WHAT YOU HAVE TO DO:
Word for word, reproduce each entry.

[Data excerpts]
________________________

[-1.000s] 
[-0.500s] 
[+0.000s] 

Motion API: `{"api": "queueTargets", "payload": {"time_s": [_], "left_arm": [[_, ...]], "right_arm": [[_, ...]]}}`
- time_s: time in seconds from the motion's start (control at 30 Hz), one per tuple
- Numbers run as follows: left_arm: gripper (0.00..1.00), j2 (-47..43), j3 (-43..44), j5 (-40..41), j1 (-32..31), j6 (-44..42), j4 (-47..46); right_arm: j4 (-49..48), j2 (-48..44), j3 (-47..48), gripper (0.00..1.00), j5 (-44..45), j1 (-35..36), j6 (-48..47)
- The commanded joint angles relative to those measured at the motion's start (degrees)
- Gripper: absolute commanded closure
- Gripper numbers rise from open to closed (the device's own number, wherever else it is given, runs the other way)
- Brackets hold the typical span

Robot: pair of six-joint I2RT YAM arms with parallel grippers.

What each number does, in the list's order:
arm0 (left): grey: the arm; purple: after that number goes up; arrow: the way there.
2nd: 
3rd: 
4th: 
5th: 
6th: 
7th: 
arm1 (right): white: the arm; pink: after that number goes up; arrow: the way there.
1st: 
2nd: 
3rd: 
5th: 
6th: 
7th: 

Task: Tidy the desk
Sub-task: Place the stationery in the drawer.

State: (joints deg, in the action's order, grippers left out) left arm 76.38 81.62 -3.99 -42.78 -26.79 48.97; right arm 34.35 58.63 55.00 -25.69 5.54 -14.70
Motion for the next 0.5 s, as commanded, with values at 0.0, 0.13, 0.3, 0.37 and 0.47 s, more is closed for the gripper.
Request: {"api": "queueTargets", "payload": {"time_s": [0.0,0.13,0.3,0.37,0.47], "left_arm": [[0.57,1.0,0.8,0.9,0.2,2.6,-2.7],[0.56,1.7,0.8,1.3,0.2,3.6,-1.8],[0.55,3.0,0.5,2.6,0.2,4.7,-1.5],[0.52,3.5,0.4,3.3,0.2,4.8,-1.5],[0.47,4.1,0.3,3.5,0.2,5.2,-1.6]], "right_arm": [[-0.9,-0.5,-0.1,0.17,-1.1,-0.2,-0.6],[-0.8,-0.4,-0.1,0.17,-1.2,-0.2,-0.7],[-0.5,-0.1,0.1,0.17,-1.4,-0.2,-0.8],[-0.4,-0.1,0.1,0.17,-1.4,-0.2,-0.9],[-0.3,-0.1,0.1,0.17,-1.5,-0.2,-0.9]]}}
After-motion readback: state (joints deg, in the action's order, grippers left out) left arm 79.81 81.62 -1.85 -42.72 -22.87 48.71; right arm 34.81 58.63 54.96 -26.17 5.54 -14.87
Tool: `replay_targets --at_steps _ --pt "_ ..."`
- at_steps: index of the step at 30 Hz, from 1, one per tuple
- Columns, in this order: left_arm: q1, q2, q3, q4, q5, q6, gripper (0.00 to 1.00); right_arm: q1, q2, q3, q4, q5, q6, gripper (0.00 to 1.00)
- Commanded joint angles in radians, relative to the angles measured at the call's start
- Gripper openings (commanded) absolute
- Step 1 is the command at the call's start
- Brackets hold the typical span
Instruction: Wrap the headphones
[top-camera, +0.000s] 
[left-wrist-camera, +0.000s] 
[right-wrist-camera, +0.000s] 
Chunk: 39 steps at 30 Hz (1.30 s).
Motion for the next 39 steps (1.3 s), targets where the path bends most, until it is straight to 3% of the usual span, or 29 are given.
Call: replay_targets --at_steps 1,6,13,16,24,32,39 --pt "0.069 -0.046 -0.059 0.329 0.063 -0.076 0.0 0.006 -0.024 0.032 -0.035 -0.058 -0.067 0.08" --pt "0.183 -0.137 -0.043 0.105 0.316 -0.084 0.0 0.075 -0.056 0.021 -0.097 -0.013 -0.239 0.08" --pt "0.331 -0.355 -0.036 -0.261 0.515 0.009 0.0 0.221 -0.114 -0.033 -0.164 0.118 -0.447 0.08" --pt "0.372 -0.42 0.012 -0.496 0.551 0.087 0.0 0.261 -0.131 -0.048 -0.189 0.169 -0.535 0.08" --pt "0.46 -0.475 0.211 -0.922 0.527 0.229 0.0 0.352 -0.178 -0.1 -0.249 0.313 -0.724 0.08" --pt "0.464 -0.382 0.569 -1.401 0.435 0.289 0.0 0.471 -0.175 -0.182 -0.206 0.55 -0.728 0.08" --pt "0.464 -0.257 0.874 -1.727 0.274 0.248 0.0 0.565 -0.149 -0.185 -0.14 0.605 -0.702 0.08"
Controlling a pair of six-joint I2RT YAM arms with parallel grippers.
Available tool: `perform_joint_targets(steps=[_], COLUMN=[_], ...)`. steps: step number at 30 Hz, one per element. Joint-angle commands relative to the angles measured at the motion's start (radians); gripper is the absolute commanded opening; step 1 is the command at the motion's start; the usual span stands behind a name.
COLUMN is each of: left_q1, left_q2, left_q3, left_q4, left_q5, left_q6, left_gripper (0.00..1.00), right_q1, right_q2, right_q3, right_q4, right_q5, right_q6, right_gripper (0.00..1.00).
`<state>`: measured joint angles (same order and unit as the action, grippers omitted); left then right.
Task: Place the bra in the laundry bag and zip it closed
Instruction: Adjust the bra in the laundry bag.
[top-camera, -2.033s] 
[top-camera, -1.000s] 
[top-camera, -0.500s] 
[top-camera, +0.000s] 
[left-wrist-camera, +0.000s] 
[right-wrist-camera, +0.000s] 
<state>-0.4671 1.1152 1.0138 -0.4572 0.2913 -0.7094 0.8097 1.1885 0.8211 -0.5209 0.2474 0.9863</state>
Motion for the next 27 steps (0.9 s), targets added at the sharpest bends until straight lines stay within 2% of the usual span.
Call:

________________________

EXERCISE ANSWER:
[-1.000s] 
[-0.500s] 
[+0.000s] 

Motion API: `{"api": "queueTargets", "payload": {"time_s": [_], "left_arm": [[_, ...]], "right_arm": [[_, ...]]}}`
- time_s: time in seconds from the motion's start (control at 30 Hz), one per tuple
- Numbers run as follows: left_arm: gripper (0.00..1.00), j2 (-47..43), j3 (-43..44), j5 (-40..41), j1 (-32..31), j6 (-44..42), j4 (-47..46); right_arm: j4 (-49..48), j2 (-48..44), j3 (-47..48), gripper (0.00..1.00), j5 (-44..45), j1 (-35..36), j6 (-48..47)
- The commanded joint angles relative to those measured at the motion's start (degrees)
- Gripper: absolute commanded closure
- Gripper numbers rise from open to closed (the device's own number, wherever else it is given, runs the other way)
- Brackets hold the typical span

Robot: pair of six-joint I2RT YAM arms with parallel grippers.

What each number does, in the list's order:
arm0 (left): grey: the arm; purple: after that number goes up; arrow: the way there.
2nd: 
3rd: 
4th: 
5th: 
6th: 
7th: 
arm1 (right): white: the arm; pink: after that number goes up; arrow: the way there.
1st: 
2nd: 
3rd: 
5th: 
6th: 
7th: 

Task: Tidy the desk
Sub-task: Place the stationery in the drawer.

State: (joints deg, in the action's order, grippers left out) left arm 76.38 81.62 -3.99 -42.78 -26.79 48.97; right arm 34.35 58.63 55.00 -25.69 5.54 -14.70
Motion for the next 0.5 s, as commanded, with values at 0.0, 0.13, 0.3, 0.37 and 0.47 s, more is closed for the gripper.
Request: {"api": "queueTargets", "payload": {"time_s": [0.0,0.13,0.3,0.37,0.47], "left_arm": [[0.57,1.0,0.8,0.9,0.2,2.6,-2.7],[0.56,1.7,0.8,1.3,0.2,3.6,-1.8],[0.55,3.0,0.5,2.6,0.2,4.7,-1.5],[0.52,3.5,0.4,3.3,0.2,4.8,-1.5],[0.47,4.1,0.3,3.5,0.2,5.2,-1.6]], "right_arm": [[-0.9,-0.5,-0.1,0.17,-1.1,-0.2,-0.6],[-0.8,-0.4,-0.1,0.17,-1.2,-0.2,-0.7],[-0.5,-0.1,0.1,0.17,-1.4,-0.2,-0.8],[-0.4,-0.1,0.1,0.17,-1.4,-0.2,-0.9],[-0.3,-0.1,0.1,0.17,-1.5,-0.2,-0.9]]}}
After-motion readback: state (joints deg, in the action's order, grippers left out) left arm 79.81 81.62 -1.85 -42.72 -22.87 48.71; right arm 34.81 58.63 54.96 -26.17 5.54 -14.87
Tool: `replay_targets --at_steps _ --pt "_ ..."`
- at_steps: index of the step at 30 Hz, from 1, one per tuple
- Columns, in this order: left_arm: q1, q2, q3, q4, q5, q6, gripper (0.00 to 1.00); right_arm: q1, q2, q3, q4, q5, q6, gripper (0.00 to 1.00)
- Commanded joint angles in radians, relative to the angles measured at the call's start
- Gripper openings (commanded) absolute
- Step 1 is the command at the call's start
- Brackets hold the typical span
Instruction: Wrap the headphones
[top-camera, +0.000s] 
[left-wrist-camera, +0.000s] 
[right-wrist-camera, +0.000s] 
Chunk: 39 steps at 30 Hz (1.30 s).
Motion for the next 39 steps (1.3 s), targets where the path bends most, until it is straight to 3% of the usual span, or 29 are given.
Call: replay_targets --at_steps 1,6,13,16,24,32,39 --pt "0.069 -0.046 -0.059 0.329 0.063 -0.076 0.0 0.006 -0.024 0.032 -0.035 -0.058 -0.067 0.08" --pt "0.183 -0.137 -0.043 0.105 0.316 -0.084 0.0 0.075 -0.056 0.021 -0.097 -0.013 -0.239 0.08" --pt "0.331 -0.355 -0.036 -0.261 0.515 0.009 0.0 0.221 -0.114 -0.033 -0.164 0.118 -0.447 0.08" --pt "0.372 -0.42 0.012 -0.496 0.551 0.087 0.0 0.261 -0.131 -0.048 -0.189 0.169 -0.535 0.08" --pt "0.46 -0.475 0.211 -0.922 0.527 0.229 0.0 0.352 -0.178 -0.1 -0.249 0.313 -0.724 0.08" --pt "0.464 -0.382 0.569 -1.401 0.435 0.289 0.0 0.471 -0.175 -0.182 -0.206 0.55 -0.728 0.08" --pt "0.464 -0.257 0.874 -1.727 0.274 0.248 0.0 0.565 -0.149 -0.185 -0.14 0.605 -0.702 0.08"
Controlling a pair of six-joint I2RT YAM arms with parallel grippers.
Available tool: `perform_joint_targets(steps=[_], COLUMN=[_], ...)`. steps: step number at 30 Hz, one per element. Joint-angle commands relative to the angles measured at the motion's start (radians); gripper is the absolute commanded opening; step 1 is the command at the motion's start; the usual span stands behind a name.
COLUMN is each of: left_q1, left_q2, left_q3, left_q4, left_q5, left_q6, left_gripper (0.00..1.00), right_q1, right_q2, right_q3, right_q4, right_q5, right_q6, right_gripper (0.00..1.00).
`<state>`: measured joint angles (same order and unit as the action, grippers omitted); left then right.
Task: Place the bra in the laundry bag and zip it closed
Instruction: Adjust the bra in the laundry bag.
[top-camera, -2.033s] 
[top-camera, -1.000s] 
[top-camera, -0.500s] 
[top-camera, +0.000s] 
[left-wrist-camera, +0.000s] 
[right-wrist-camera, +0.000s] 
<state>-0.4671 1.1152 1.0138 -0.4572 0.2913 -0.7094 0.8097 1.1885 0.8211 -0.5209 0.2474 0.9863</state>
Motion for the next 27 steps (0.9 s), targets added at the sharpest bends until straight lines stay within 2% of the usual span.
Call:

The complete answer has been given.